• _Description of the task_
How many lines below include the string "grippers"? State the number alone.

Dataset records
#####

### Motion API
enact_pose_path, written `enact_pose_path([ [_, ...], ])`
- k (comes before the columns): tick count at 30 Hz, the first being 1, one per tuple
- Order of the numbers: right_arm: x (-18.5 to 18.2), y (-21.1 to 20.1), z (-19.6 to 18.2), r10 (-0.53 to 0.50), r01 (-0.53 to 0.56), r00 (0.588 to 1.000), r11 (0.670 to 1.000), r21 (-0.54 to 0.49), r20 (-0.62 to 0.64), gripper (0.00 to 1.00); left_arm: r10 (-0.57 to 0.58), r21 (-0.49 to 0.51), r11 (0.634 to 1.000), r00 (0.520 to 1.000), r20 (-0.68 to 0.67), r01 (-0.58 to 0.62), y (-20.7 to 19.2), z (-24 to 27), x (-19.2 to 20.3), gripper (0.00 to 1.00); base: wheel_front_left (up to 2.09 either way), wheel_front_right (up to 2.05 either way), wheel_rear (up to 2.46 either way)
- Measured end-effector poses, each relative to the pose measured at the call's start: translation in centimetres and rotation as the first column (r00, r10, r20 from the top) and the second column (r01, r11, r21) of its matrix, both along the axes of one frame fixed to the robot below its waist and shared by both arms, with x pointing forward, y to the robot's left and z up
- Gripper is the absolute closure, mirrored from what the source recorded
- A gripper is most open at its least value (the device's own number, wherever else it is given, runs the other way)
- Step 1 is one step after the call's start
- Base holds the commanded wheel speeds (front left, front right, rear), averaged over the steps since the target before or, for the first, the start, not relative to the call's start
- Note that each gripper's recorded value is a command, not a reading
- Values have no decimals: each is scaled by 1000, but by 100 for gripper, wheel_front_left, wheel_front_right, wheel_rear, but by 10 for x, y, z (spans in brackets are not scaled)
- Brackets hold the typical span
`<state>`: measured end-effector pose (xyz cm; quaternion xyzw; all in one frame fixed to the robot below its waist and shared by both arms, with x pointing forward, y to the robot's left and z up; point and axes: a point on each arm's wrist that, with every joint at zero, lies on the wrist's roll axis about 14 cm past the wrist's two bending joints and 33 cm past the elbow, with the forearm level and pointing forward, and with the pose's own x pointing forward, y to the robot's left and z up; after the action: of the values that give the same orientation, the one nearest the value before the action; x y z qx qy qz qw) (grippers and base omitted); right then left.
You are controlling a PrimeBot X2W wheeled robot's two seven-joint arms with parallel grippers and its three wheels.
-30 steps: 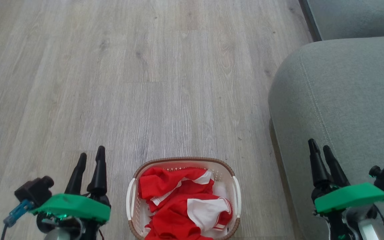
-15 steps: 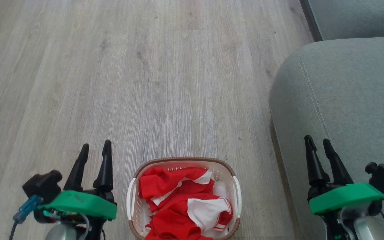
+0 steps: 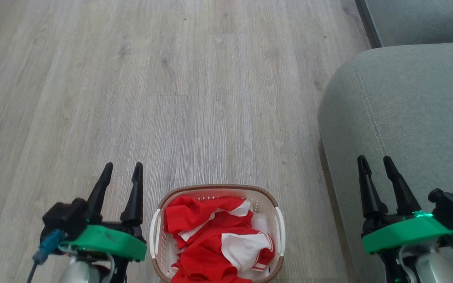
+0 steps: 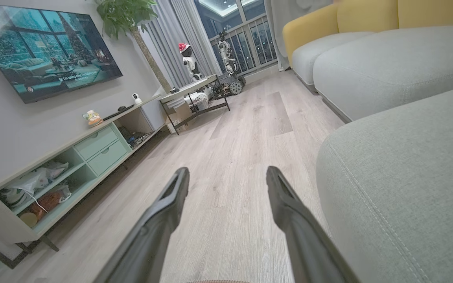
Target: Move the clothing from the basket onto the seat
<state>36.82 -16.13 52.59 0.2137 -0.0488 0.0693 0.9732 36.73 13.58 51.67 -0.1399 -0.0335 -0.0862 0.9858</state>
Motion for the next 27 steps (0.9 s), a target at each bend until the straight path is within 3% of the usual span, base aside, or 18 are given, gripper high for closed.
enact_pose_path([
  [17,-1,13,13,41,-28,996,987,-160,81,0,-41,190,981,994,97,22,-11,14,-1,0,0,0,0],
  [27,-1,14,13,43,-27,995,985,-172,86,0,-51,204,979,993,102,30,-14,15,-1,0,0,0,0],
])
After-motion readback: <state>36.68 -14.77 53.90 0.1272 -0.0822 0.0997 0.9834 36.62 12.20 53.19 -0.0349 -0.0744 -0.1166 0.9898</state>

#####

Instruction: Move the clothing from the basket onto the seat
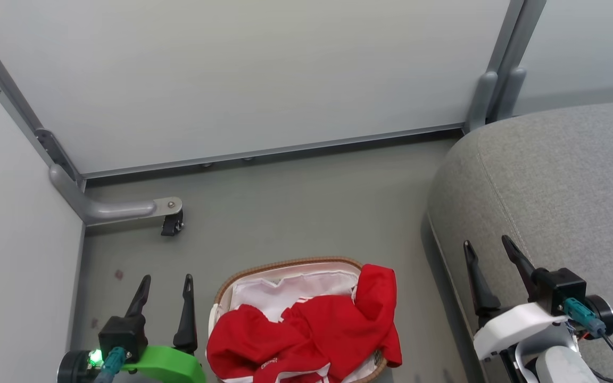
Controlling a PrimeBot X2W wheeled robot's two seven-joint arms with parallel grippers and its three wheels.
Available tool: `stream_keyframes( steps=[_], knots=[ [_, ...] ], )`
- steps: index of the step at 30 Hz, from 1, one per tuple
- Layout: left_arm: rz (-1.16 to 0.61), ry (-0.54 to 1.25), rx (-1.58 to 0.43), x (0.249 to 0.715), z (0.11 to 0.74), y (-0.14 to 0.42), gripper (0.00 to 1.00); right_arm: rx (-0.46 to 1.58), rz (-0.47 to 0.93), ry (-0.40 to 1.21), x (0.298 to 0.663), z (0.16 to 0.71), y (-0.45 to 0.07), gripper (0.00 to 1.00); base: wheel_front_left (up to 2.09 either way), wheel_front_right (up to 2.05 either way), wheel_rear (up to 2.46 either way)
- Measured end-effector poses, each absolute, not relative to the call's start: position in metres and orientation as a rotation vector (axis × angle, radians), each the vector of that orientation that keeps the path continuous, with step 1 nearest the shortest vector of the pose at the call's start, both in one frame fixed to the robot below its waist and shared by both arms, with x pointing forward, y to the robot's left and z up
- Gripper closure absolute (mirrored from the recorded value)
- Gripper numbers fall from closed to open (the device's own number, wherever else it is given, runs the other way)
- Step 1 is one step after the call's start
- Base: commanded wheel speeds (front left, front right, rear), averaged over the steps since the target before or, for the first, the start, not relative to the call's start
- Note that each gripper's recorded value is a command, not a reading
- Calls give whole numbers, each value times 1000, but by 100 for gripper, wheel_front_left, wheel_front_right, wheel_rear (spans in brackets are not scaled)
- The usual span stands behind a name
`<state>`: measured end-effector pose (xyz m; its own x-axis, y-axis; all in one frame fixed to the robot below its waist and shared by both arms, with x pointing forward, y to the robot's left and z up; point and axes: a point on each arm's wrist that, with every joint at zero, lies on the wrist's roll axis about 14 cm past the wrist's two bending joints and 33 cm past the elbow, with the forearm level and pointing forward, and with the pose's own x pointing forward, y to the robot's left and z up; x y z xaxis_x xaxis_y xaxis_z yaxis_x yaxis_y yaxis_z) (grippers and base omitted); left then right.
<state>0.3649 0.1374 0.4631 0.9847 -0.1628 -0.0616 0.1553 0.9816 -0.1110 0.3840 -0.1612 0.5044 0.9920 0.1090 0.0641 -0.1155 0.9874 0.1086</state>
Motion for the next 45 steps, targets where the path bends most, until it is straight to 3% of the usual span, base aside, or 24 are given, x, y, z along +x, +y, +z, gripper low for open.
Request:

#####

• _Task output_
4